Properties of Cu1−x K x InSe2 alloys

Abstract

Adding potassium to Cu(In,Ga)Se2 absorbers has been shown to enhance photovoltaic power conversion efficiency. To illuminate possible mechanisms for this enhancement and limits to beneficial K incorporation, the properties of Cu1−x K x InSe2 (CKIS) thin-film alloys have been studied. Films with K/(K + Cu), or x, from 0 to 1 were grown by co-evaporation, and probed by XRF, EPMA, SEM, XRD, UV–Visible spectroscopy, current–voltage, and TRPL measurements. Composition from in situ quartz crystal and EIES monitoring was well correlated with final film composition. Crystal lattice parameters showed linear dependence on x, indicating complete K incorporation and coherent structural character at all compositions in the <100> and <010> lattice directions, despite the different symmetries of CuInSe2 and KInSe2. The band gap energy showed pronounced bowing with x composition, in excellent agreement with experimental reports and semiconductor theory. Films of Mo/CKIS/Ni were non-ohmic, and increasing x from 0 to 0.58 decreased the apparent CKIS resistivity. Further evidence of decreased CKIS resistivity was observed with photoluminescence response, which increased by about half a decade for x > 0, and indicates increased majority carrier concentration.
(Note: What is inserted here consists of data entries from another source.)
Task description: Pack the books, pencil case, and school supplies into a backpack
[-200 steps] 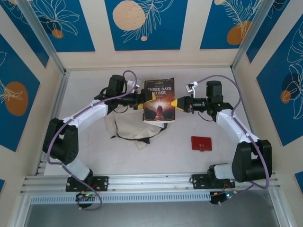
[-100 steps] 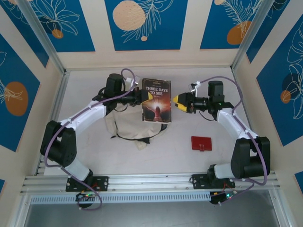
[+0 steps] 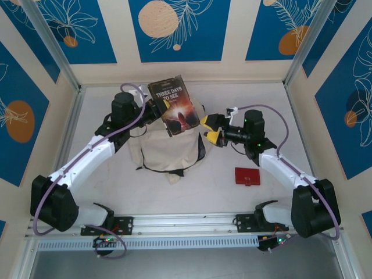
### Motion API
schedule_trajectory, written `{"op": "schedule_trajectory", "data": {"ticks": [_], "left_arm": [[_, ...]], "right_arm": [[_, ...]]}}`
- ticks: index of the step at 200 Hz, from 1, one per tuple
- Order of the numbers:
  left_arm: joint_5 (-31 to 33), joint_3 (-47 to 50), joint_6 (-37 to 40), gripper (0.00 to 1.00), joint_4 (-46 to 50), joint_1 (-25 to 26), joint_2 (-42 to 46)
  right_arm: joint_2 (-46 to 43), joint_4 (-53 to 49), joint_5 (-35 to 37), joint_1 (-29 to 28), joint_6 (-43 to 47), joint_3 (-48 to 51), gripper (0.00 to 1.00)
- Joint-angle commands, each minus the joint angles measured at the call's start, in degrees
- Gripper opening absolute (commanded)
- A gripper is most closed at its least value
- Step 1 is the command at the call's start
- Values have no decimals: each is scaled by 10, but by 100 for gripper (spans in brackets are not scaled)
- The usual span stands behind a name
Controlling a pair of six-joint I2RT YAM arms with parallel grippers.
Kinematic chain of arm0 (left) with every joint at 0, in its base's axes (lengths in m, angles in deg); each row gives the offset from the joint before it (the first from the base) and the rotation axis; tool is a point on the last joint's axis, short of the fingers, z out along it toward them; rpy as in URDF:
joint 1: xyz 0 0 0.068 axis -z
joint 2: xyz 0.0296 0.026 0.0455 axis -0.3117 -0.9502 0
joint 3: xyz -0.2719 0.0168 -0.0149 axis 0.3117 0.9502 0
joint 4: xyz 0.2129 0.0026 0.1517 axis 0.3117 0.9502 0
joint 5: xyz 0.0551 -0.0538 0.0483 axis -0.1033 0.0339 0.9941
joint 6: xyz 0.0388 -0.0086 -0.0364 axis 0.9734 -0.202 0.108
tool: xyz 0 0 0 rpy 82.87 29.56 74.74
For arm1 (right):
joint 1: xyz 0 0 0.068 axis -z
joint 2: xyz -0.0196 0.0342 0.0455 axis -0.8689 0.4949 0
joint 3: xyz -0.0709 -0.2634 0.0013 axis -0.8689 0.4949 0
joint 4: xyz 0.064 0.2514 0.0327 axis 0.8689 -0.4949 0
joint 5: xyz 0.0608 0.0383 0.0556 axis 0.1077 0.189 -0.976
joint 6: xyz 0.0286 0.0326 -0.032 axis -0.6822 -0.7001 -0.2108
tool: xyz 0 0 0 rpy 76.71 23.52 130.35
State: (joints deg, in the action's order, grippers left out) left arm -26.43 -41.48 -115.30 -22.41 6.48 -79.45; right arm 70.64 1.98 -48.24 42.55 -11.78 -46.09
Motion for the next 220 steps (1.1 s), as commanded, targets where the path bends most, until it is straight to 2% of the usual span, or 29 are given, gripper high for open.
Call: {"op": "schedule_trajectory", "data": {"ticks": [1,63,147,220], "left_arm": [[59,11,-56,6,-91,-6,18],[96,23,-133,7,-158,-3,16],[81,15,-179,8,-191,0,-20],[88,16,-178,9,-189,-1,-27]], "right_arm": [[18,154,64,-34,-129,20,91],[98,307,137,-102,-246,7,90],[218,421,154,-115,-322,-66,85],[239,468,181,-118,-348,-51,51]]}}
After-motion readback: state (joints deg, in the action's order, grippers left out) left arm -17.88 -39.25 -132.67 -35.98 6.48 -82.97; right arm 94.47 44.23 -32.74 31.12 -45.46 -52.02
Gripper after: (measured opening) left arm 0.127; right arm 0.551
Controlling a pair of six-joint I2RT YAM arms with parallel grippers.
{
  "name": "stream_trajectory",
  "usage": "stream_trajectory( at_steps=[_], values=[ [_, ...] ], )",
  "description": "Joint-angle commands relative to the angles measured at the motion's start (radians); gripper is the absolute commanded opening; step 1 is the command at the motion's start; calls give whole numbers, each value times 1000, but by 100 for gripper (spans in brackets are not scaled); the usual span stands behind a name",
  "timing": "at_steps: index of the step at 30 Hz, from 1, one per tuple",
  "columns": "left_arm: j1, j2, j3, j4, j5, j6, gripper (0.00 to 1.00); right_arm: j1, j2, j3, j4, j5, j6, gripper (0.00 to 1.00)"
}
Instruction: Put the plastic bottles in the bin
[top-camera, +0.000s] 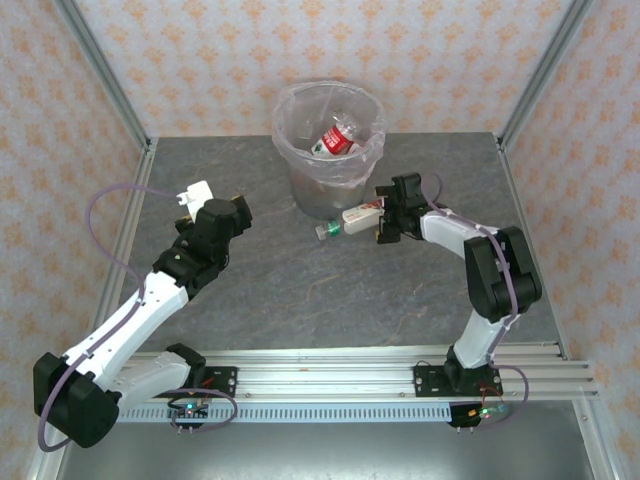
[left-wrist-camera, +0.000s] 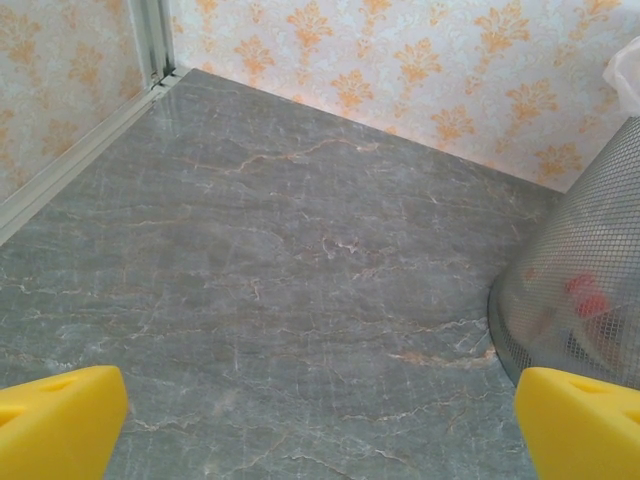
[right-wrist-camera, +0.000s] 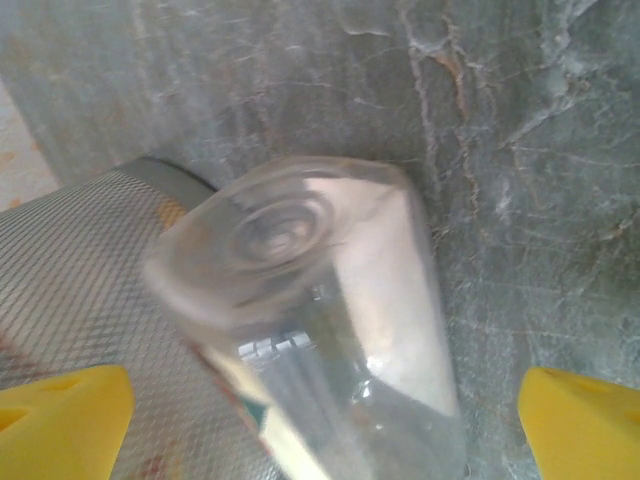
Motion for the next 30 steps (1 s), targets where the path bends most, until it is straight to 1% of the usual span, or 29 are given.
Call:
stream_trajectory(
  at_steps=[1,4,10,16,18,21,24,27,30],
  values=[
    [12,-25,-19,-25,-57,-17,100,7,45,69,-84,-24,41,99],
    [14,-39,-35,-24,-68,-20,100,9,88,138,-162,-33,-10,99],
    [15,-58,-62,-18,-76,-21,100,20,163,237,-224,-47,-123,99],
    [14,-45,-56,-12,-42,-20,100,39,235,286,-257,-88,-175,100],
    [15,-40,-56,-6,-5,-21,100,45,220,261,-277,-59,-174,99],
    [14,-33,-63,12,64,-21,100,43,169,183,-265,-9,-175,94],
    [15,-21,-77,32,121,-21,100,38,123,125,-261,2,-192,90],
    [15,-5,-79,35,152,-20,100,35,77,70,-270,13,-204,87],
    [14,7,-76,31,155,-21,100,35,29,6,-268,34,-208,82]
  ],
)
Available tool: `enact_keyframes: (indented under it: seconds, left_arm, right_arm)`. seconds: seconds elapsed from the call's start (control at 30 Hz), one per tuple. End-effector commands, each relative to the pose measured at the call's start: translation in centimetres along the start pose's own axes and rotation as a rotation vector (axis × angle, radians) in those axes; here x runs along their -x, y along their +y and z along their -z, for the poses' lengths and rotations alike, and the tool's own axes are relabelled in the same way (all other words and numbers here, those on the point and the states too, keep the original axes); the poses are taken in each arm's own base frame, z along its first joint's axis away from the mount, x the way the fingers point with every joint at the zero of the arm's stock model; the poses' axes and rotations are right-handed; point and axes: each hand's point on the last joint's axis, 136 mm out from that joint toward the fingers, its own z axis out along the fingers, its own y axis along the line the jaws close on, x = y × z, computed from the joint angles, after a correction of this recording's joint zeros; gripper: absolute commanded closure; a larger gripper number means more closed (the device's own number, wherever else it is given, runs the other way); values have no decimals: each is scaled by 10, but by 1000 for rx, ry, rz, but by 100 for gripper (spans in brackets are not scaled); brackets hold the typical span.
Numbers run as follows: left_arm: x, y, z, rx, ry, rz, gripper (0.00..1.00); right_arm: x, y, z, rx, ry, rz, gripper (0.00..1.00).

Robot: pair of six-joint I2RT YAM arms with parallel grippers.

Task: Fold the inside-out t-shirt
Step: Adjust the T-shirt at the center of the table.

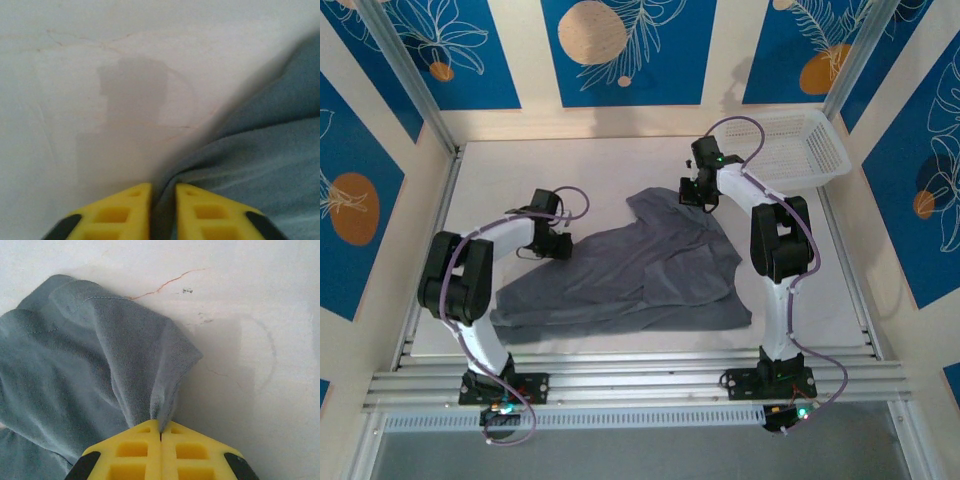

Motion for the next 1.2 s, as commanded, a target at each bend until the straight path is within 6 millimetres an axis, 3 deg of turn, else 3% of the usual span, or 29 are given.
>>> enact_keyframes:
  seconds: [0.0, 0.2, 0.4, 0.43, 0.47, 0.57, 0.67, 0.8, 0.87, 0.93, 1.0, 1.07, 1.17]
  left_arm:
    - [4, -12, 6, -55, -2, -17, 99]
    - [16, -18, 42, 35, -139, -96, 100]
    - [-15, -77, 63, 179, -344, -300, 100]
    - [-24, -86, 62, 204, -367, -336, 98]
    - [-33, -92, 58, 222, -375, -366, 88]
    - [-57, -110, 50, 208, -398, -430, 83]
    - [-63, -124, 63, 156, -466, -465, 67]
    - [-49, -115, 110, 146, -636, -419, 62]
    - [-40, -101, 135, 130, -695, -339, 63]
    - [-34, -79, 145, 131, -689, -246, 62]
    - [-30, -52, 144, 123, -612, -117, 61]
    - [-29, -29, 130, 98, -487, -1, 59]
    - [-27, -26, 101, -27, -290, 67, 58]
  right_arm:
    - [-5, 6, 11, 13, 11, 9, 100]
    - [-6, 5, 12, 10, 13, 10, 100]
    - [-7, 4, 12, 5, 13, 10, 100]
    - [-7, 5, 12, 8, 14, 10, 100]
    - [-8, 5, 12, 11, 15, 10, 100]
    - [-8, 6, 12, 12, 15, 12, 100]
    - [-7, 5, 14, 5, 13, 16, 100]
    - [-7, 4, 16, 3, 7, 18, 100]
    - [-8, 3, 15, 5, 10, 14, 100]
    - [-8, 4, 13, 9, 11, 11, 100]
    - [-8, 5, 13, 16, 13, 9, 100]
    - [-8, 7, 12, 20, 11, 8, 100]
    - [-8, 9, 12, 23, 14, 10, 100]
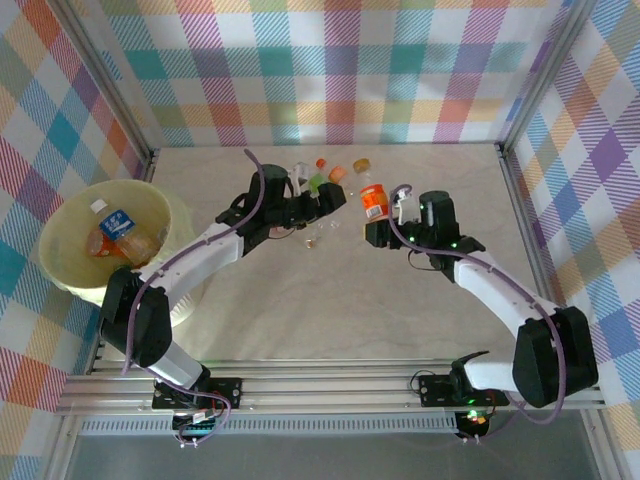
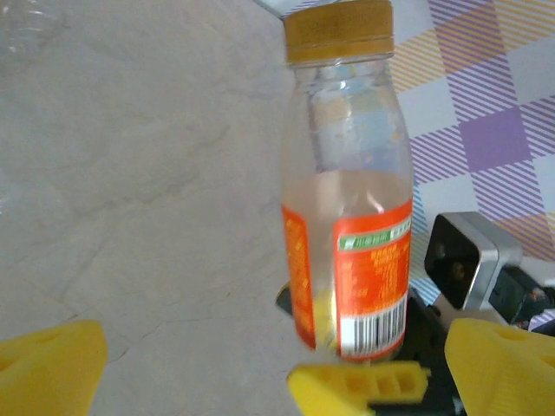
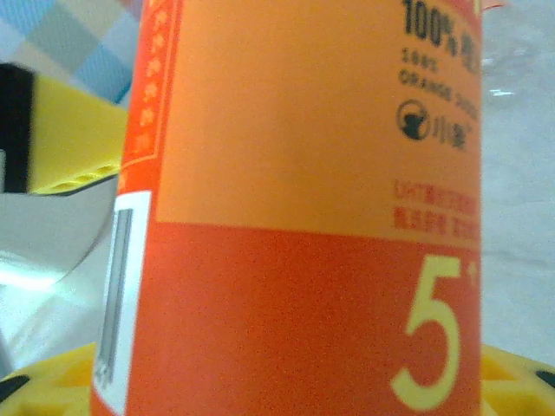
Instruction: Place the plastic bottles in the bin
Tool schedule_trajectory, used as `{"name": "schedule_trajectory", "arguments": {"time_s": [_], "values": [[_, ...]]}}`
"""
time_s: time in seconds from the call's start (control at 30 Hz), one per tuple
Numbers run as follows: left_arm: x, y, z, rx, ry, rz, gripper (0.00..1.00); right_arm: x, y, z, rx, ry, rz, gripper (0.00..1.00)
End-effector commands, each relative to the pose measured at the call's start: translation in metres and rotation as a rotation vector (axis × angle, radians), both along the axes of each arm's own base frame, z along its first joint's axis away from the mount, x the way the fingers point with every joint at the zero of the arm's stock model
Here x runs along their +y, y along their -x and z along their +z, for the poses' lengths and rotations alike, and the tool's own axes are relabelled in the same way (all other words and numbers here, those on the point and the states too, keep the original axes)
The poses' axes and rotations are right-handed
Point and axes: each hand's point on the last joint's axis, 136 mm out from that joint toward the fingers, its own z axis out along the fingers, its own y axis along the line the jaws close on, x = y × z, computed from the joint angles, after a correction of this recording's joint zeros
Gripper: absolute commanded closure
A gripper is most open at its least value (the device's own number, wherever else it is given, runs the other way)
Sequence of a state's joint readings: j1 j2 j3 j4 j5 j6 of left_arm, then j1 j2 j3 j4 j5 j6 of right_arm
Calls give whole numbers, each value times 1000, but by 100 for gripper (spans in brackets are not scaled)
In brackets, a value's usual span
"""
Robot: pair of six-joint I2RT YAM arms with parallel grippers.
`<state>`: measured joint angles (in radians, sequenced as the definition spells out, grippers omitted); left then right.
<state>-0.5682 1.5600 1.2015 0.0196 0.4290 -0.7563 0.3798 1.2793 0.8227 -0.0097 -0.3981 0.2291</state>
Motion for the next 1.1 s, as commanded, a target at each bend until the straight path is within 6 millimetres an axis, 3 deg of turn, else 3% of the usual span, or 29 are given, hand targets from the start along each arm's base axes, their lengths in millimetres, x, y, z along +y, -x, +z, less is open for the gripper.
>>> {"name": "schedule_trajectory", "arguments": {"time_s": [0.0,0.37,0.73,1.07], "values": [[-10,-5,23,-65,56,-10,0,25,17,23,-49,-78,120,57],[-18,-10,19,-44,93,-7,4,67,27,36,-65,-87,272,56],[-15,-7,18,-57,115,-4,42,90,34,43,22,-246,322,55],[-8,-4,17,-75,91,17,49,92,31,41,43,-242,320,50]]}}
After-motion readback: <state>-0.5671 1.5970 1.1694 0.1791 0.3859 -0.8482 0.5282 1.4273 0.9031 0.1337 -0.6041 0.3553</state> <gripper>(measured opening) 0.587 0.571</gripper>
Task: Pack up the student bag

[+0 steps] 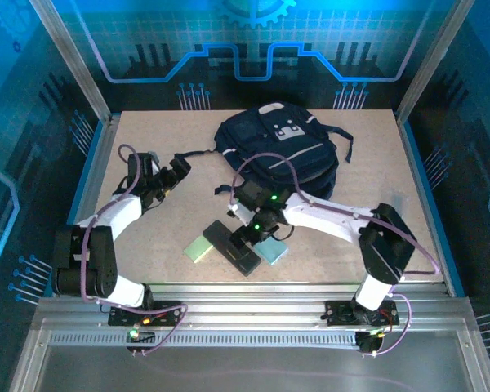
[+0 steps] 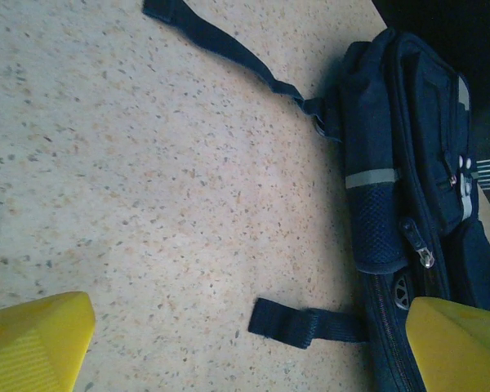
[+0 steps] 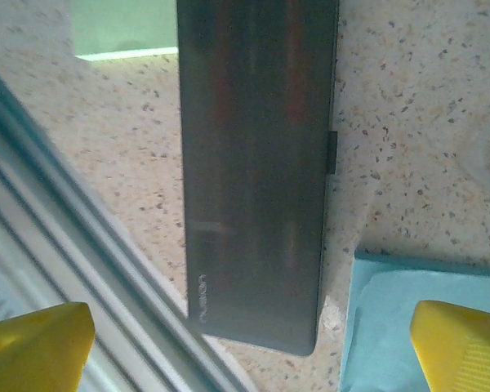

Minority carrier lifetimes increased by about an order of magnitude for films grown at x = 0.07 and 0.14, relative to CuInSe2 and x ≥ 0.30. This is the first report of a Cu-K-In-Se film with >1 at.% K, and the observed property changes at increased x (wider band gap; lower resistivity; increased lifetime) comprise valuable photovoltaic performance-enhancement strategies, suggesting that CKIS alloys have a role to play in future engineering advances.